第85話 巨大生物

屋上に出て最初に目に飛び込んできたのは巨大な生物だった。

架空であるにもかかわらず、恐らくその生物の名前を知らない人間は元の世界にもいなかったであろう。

ドラゴン、あるいは竜。

その名で知られた生物が目の前にいる。

全身を鮮紅の分厚い鱗に覆われた、その巨体から滲みでる王者の風格。

爬虫類のような目と、巨大な顎の迫力。

ザームエルが乗ってきた羽が生えたトカゲのような生物とはまるで違う。

月明りとかがり火に照らし出されたその姿は幻想的で、恐ろしさとともに美しささえ感じてしまう。


その巨大な竜と居館から駆けつけてきたらしいオイゲン老たちが対峙している。


オイゲン老は一瞬こちらを見たが、左手の掌を向けた。

来るなということだろう。


巨大な赤竜は、虚ろな瞳でゆっくりと前腕を下ろすとそのまま伏せの姿勢を取った。

これから何が起こるのかと警戒していたので、少し拍子抜けした。

こうして大人しくしているのをみると爬虫類好きの人ならかわいいと思えなくはないのかもしれないが、何しろこの巨体である。屋上が壊れて、つき抜けなくて本当に良かった。しかし、何せ古い城であるから、どこかひびが入ったり、損傷を受けてしまっている可能性はある。


安心もつかの間、竜の姿に異変が起こった。

額の部分に顔のようなものが現れそこから人間の上半身のようなものが生えてきた。

その上半身のような肉の塊は蠢きながら少しずつ明確な形を取り始めた。


「ザームエルはどこかね。奴に用がある。すぐ奴をここに呼びたまえ」


その声は竜の口からではなく、その額に生えている上半身だけの人物から発せられたものだった。

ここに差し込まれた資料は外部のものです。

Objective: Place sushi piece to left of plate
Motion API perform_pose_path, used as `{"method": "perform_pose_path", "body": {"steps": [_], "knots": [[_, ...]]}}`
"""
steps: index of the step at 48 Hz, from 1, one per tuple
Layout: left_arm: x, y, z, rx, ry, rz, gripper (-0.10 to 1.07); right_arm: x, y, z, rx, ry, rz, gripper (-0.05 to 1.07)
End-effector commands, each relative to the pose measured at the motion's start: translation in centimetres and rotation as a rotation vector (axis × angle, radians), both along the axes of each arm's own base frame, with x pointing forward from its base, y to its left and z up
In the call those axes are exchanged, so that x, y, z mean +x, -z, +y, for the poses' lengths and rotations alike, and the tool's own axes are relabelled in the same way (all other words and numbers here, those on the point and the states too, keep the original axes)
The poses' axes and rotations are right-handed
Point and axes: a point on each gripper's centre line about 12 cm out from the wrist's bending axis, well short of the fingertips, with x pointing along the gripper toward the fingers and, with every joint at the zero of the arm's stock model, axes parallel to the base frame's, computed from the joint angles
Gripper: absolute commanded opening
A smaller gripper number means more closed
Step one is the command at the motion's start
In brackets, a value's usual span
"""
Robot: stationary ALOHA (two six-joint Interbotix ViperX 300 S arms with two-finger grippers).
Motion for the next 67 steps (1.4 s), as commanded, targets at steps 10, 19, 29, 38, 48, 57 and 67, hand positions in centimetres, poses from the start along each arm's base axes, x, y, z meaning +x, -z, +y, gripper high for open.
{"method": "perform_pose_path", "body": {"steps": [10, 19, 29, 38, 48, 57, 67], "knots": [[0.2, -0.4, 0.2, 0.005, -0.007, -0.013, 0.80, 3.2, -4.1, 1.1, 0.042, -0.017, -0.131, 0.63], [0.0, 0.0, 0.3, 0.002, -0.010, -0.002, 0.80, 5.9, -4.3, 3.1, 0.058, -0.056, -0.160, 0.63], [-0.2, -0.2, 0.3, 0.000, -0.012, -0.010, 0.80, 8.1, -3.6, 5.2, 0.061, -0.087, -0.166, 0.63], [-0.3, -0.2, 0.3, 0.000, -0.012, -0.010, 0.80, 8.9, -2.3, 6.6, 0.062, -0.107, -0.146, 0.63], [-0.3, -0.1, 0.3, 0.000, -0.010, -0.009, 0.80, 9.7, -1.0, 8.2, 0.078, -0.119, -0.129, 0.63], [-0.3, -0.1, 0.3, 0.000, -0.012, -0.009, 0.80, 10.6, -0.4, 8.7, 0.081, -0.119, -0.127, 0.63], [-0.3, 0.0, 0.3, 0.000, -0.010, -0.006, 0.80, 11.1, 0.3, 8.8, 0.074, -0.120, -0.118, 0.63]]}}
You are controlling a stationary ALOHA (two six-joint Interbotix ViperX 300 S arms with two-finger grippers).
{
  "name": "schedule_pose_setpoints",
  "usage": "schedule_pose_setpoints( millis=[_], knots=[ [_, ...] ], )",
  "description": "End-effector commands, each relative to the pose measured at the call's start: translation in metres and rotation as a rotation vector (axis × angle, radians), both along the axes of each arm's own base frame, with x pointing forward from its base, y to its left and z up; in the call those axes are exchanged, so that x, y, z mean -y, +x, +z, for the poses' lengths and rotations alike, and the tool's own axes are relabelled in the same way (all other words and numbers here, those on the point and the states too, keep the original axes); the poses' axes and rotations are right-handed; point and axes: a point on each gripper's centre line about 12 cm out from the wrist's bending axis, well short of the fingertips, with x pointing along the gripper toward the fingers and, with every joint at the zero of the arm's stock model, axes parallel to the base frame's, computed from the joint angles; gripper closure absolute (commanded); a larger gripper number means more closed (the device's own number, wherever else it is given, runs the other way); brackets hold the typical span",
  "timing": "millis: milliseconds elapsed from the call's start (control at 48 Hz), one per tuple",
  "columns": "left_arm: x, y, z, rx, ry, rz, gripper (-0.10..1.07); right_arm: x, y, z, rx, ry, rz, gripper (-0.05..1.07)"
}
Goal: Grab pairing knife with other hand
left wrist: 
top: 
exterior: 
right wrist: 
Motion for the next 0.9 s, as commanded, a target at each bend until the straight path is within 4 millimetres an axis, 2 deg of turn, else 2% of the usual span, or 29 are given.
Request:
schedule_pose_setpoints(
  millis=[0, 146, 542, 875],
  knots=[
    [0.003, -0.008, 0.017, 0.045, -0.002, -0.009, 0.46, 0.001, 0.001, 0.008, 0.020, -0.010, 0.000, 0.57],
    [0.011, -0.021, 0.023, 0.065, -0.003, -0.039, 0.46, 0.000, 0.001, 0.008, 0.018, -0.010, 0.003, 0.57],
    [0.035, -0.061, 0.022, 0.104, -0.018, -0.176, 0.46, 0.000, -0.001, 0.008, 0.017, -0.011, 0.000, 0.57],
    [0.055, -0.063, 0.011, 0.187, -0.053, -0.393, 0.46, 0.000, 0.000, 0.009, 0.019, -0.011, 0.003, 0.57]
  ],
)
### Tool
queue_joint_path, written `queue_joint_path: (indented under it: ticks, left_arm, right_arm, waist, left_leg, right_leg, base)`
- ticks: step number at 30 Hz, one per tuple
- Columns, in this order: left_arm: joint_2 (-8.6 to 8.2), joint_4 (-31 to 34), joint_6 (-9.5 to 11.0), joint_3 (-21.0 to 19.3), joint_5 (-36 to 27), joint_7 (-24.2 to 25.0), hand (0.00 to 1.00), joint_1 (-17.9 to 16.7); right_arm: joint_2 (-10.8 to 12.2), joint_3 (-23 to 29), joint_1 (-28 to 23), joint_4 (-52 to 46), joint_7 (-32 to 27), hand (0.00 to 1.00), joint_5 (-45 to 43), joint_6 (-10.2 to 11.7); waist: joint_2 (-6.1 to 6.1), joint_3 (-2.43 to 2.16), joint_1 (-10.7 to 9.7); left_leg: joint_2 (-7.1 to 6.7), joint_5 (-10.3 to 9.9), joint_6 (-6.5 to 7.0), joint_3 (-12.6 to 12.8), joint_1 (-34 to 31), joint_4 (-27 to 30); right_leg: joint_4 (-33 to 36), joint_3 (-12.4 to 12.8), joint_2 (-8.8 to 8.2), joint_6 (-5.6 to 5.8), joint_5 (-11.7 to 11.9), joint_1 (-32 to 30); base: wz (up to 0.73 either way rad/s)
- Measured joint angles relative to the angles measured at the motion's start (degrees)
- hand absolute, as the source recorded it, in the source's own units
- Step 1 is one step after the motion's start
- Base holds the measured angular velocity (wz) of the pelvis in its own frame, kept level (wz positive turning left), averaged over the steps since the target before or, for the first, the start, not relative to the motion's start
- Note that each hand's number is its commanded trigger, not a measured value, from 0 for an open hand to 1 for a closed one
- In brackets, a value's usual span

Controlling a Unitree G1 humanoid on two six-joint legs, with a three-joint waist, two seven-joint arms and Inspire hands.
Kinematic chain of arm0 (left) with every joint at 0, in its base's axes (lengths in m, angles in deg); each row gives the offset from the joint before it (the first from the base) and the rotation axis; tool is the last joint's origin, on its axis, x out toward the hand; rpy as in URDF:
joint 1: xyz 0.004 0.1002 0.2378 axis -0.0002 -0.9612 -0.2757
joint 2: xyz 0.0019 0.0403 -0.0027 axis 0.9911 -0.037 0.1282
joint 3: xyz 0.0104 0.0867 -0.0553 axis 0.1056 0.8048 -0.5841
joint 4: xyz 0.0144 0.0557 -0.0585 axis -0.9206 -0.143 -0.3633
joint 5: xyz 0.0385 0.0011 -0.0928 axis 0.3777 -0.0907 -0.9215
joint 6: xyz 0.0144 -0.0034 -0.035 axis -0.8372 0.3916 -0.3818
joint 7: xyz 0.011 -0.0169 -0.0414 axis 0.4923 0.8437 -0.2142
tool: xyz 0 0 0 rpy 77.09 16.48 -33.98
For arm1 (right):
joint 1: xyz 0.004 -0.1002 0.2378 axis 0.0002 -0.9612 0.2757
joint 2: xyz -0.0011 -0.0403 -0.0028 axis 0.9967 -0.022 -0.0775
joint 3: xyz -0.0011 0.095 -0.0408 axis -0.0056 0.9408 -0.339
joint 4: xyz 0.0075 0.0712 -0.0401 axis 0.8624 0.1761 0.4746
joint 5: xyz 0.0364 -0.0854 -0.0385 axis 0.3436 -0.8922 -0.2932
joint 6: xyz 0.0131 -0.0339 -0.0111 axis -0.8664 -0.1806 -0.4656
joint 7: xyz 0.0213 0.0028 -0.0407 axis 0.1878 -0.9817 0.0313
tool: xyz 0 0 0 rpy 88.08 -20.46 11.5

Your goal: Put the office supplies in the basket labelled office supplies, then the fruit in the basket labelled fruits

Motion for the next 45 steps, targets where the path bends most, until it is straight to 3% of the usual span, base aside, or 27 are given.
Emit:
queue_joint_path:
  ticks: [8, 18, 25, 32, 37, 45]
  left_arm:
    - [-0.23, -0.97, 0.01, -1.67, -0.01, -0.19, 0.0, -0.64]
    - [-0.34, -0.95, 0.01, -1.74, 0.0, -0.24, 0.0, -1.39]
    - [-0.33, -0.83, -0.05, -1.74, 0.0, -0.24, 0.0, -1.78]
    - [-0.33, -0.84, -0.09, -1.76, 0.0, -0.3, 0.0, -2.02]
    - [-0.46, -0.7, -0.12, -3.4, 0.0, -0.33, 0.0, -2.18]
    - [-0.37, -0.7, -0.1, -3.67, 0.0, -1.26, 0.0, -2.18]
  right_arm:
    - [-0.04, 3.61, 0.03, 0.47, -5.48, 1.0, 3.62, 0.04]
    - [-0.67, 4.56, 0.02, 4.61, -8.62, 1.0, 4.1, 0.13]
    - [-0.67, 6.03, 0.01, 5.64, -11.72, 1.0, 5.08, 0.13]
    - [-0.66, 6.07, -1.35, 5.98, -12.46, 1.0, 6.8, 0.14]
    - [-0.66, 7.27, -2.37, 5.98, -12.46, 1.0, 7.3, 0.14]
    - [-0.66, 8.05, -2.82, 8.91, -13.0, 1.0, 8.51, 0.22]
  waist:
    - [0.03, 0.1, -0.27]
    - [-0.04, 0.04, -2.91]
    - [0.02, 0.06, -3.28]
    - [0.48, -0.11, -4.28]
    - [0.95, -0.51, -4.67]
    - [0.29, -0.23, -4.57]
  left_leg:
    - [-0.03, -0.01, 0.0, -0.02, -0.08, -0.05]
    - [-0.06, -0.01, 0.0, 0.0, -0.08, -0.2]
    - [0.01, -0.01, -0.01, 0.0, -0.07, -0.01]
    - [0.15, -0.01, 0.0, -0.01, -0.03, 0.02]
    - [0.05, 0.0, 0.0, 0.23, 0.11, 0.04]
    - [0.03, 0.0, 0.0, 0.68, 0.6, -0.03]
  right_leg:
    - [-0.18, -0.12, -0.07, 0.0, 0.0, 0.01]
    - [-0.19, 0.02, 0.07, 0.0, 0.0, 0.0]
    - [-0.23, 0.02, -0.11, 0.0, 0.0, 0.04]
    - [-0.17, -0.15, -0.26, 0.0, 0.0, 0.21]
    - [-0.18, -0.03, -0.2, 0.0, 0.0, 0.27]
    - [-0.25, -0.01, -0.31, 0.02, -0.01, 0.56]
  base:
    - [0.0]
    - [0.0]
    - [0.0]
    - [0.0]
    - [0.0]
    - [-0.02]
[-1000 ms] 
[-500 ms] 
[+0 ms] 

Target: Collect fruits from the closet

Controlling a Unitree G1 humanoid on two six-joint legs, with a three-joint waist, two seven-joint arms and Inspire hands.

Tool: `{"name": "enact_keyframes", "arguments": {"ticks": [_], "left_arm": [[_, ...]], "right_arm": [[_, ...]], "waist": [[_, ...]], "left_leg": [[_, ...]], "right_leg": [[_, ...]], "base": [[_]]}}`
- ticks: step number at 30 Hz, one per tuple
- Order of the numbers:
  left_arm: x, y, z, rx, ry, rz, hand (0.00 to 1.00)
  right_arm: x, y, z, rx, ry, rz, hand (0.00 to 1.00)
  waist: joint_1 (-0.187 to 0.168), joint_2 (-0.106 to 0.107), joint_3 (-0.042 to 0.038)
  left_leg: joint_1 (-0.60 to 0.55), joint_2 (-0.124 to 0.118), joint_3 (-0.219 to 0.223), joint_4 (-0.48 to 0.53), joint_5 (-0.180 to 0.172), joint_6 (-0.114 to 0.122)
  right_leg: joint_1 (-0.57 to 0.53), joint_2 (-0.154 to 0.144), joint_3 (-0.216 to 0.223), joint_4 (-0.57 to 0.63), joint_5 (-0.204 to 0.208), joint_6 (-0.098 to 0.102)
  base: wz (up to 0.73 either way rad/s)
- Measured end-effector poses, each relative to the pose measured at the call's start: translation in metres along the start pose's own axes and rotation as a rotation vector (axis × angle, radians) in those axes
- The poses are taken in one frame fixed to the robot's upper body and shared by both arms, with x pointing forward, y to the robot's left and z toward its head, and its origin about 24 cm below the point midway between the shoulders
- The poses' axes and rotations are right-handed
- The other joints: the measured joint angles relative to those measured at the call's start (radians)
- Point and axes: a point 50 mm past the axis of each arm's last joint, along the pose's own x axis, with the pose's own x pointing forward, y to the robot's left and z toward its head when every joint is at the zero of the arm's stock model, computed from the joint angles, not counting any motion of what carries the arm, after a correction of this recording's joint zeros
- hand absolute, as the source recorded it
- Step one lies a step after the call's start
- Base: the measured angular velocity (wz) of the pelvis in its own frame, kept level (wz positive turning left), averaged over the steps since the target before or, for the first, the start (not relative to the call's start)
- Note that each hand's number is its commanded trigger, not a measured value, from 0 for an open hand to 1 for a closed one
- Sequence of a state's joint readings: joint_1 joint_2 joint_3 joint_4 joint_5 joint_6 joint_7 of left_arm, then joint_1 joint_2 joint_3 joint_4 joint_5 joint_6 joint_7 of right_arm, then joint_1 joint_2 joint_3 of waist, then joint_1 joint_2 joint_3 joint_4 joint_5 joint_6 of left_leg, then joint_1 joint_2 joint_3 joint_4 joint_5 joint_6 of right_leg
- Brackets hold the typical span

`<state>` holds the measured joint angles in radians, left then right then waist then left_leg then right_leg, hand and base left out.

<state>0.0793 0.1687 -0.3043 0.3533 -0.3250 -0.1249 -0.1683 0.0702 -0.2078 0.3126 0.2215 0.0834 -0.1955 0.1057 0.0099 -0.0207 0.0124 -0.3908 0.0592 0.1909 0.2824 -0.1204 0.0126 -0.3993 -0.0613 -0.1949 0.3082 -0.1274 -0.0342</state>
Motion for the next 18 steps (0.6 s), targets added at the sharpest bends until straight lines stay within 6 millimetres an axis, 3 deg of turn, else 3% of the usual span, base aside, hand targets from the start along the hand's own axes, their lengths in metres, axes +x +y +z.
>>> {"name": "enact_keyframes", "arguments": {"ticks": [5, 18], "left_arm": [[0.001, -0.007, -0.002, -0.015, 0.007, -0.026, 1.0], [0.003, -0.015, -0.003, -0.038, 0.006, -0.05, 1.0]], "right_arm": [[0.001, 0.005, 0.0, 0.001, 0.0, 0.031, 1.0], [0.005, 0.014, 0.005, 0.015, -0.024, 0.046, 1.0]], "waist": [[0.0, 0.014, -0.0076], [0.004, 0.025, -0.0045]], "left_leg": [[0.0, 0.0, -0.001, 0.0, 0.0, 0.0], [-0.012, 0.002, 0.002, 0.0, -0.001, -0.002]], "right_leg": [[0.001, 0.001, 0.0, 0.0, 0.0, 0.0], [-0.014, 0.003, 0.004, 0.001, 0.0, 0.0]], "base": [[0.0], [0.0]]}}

青みがかった皮膚の痩せた男だった。頭部は僧のように毛髪が無く、その眼球の白であるはずの部分は赤く、黒目の部分が白かった。この世界で見たどの種族の特徴とも違う。

何より竜の額から紫紺の服を纏った上半身のみ生えている姿は奇妙で、その容貌も薄気味悪いことこの上ない。


「ザームエル様は供物の調達に自ら出向かれて、まだお戻りでない。ザームエル様に用事であれば日を改めていただきたい」


オイゲンは強張った表情ではあったが、その声は冷静そのものだった。


「期限はとうに過ぎているのだ。今すぐにでも供物千人差し出せ。ルオネラ様の怒りと嘆きが感じられないのかね、君たちには」


「いかに同じ魔将のマヌード様といえども、ザームエル様の許し無くして、勝手をなさるのであれば、後日、争いの元になりますぞ」


魔将。今確かにオイゲンがそう言った。

ザームエルの死を知った場合に攻めてくるという二人の魔将の片割れなのだろうか。

≪危険察知≫で周囲を探ると手勢を率いているようではないし、わざわざ向こうからきてくれたのは逆にチャンスではないだろうか。

総力戦になれば流血は増えるであろうし、ここで打ち取ることができれば被害を最小限に留めることができそうだ。


ただ問題は、あの竜だ。今のところは異常なほど大人しいが、あの巨体で暴れられては、この城もただならぬ損傷を受けるであろうし、犠牲者も出てしまう。


「ザームエルの許しが何だというのかね。約束を違えたのは奴の方だ。文句を言う資格などありはしない。大魔司教殿も、もう待てぬとおっしゃっている」


男は風呂から上がるときのような要領で、竜の額に両手をかけ、下半身を出現させる。

男は屋上に降り立ち、何か石のようなものをばら撒いた。

散らばった石は、それぞれが心臓の鼓動のような律動を始め、またたくまに異形の魔物となった。

異形の魔物はオーガ族と同じくらいの体格で、全身に茶色い体毛がびっしり生えており、顔の中央に大きな目が三つ。遠目には猿の仲間のような姿をしていた。

その数、六体。


背後で大人しくしている竜も加えると瞬く間に、この場を制圧されてしまったかのような空間的圧迫感があった。


「オイゲン、かつて城を奪われ、虜となったことがある君ならわかるでしょう。魔将には手も足も出ないことを。大人しく供物千人引き渡しなさい。さもなくば無理矢理にでも連れて行きますよ。ルオネラ様の御意思はすべてに優先するのです」


「我らとしては、ザームエル様の命令無くして従うわけには参りません」


「そうですか。交渉は決裂ということですか。残念ですね。猿魔ウードゥーども、見せしめに何人か食べていいですよ」


マヌードという青い顔の魔将は両手を広げ、そう言い放った。